● **Activity**
Write only the number of lines in the data that contain the word "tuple".

>>>

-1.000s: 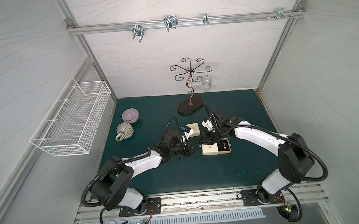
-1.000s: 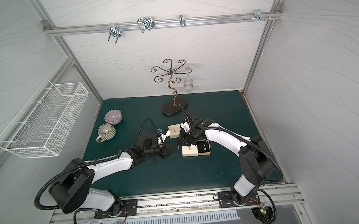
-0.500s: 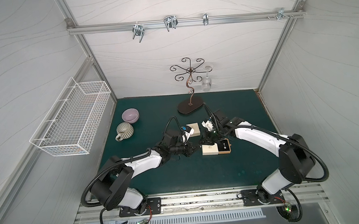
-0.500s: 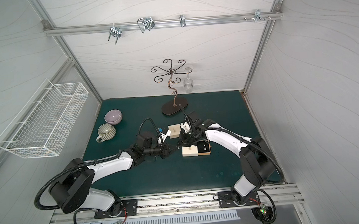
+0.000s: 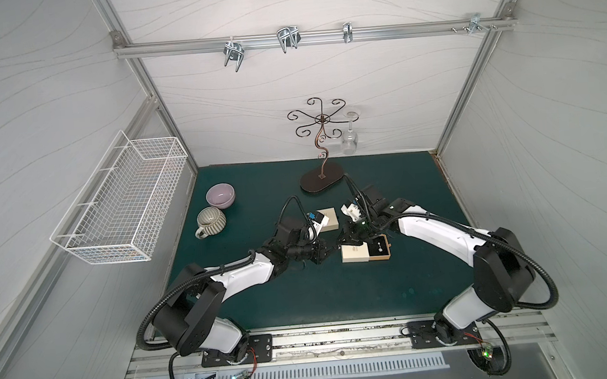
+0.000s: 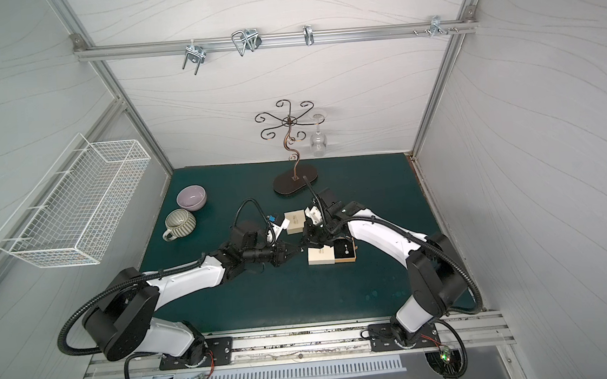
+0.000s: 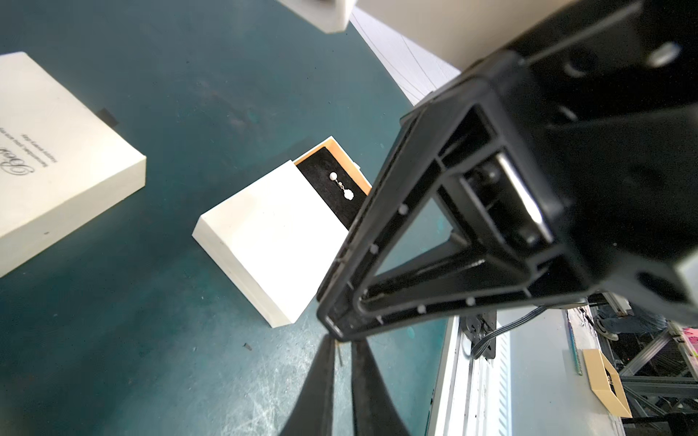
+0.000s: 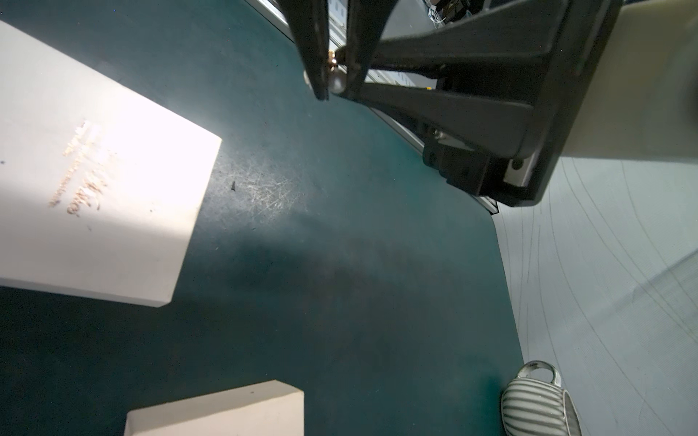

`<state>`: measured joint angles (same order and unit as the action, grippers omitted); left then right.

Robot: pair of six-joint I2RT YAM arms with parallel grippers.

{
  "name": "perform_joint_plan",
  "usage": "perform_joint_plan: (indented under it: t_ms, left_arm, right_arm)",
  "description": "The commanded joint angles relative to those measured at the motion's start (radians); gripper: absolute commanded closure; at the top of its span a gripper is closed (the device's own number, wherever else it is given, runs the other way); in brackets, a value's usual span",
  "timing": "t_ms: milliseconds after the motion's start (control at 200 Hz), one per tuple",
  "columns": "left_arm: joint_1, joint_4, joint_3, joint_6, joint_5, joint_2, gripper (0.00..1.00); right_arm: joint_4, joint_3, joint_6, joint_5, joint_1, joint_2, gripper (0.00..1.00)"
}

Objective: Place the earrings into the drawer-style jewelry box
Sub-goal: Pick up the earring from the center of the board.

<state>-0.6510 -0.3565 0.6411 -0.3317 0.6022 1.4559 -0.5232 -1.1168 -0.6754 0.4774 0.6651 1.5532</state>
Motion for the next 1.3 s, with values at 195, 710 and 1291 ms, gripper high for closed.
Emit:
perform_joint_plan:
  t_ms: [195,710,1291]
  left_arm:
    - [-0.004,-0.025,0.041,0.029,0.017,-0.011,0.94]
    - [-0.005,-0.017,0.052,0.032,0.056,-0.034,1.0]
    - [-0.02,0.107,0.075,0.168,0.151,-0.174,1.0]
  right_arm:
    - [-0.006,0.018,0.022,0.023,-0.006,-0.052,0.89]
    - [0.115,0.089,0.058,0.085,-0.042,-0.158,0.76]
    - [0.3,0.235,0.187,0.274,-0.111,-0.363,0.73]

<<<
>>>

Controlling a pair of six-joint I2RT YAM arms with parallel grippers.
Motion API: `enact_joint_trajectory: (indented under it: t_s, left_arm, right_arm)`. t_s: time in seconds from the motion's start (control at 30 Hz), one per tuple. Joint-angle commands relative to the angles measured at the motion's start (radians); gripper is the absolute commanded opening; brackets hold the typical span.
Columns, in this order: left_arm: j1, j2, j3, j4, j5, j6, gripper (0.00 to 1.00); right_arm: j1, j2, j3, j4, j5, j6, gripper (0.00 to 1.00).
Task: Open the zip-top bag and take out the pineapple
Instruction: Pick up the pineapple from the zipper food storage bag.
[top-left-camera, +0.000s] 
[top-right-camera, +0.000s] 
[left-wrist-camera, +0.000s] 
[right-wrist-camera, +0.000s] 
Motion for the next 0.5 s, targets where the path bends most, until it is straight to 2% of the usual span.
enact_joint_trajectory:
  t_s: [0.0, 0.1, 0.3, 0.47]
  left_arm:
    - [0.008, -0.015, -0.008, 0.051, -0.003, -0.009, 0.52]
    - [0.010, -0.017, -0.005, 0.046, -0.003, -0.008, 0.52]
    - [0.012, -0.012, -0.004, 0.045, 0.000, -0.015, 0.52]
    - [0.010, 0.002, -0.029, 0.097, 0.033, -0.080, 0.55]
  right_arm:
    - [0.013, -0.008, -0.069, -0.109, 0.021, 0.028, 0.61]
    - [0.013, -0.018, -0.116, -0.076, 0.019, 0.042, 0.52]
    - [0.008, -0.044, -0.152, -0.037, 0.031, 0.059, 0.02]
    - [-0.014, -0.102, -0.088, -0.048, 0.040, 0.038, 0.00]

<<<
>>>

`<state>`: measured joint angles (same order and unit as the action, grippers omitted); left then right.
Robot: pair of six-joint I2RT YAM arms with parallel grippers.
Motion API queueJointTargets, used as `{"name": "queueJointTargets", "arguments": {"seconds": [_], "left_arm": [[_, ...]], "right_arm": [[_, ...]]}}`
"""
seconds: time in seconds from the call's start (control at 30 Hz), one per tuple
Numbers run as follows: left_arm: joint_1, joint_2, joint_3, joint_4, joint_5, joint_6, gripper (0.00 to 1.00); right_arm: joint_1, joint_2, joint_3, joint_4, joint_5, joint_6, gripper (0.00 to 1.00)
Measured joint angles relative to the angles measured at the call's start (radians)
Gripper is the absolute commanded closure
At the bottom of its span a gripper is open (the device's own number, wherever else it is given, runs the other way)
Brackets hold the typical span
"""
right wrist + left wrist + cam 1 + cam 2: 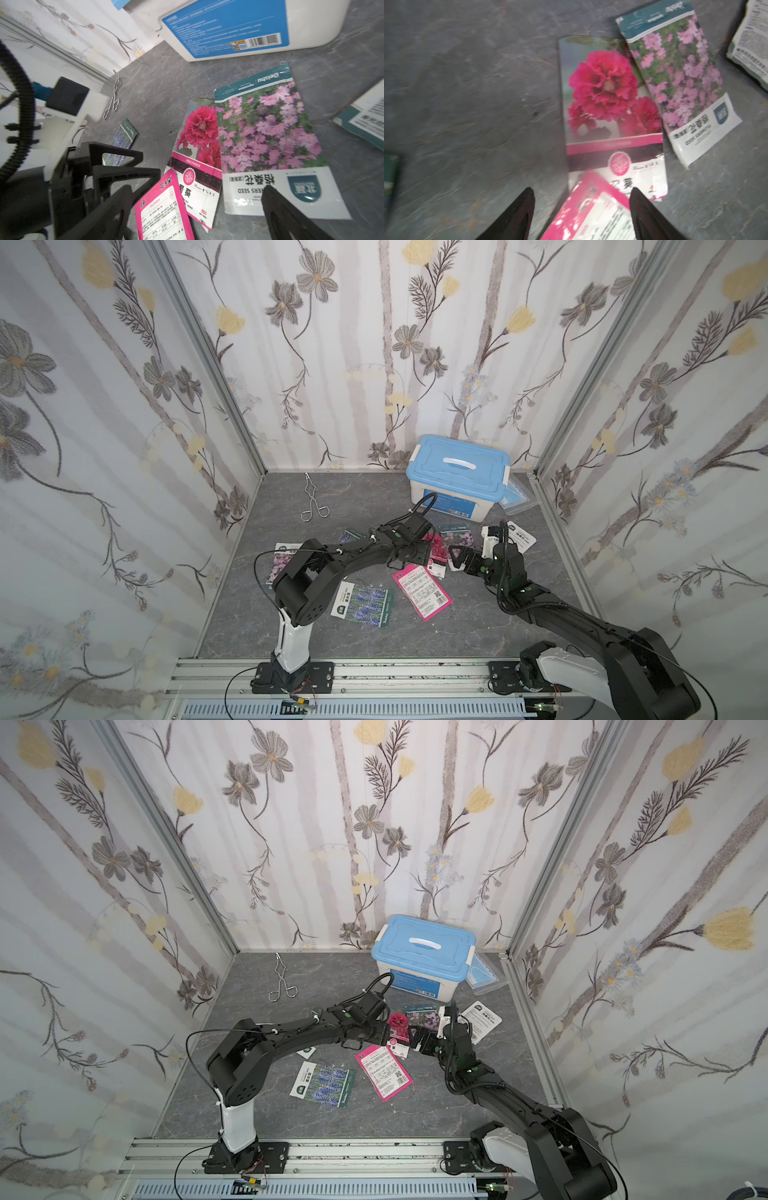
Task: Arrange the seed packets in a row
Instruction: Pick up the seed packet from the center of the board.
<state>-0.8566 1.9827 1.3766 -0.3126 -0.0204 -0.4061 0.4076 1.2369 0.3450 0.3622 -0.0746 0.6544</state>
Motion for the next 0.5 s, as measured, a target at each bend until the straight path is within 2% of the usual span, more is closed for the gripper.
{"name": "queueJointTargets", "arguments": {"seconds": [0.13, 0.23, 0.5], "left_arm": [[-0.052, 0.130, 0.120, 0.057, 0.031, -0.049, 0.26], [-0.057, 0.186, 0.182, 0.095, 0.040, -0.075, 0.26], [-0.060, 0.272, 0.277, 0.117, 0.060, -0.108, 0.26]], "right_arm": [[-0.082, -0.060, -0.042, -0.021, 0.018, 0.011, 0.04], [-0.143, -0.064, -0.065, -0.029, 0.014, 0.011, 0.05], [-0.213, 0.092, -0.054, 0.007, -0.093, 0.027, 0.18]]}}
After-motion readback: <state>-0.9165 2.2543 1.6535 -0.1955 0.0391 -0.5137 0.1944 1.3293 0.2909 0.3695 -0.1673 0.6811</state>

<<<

● **Your response**
3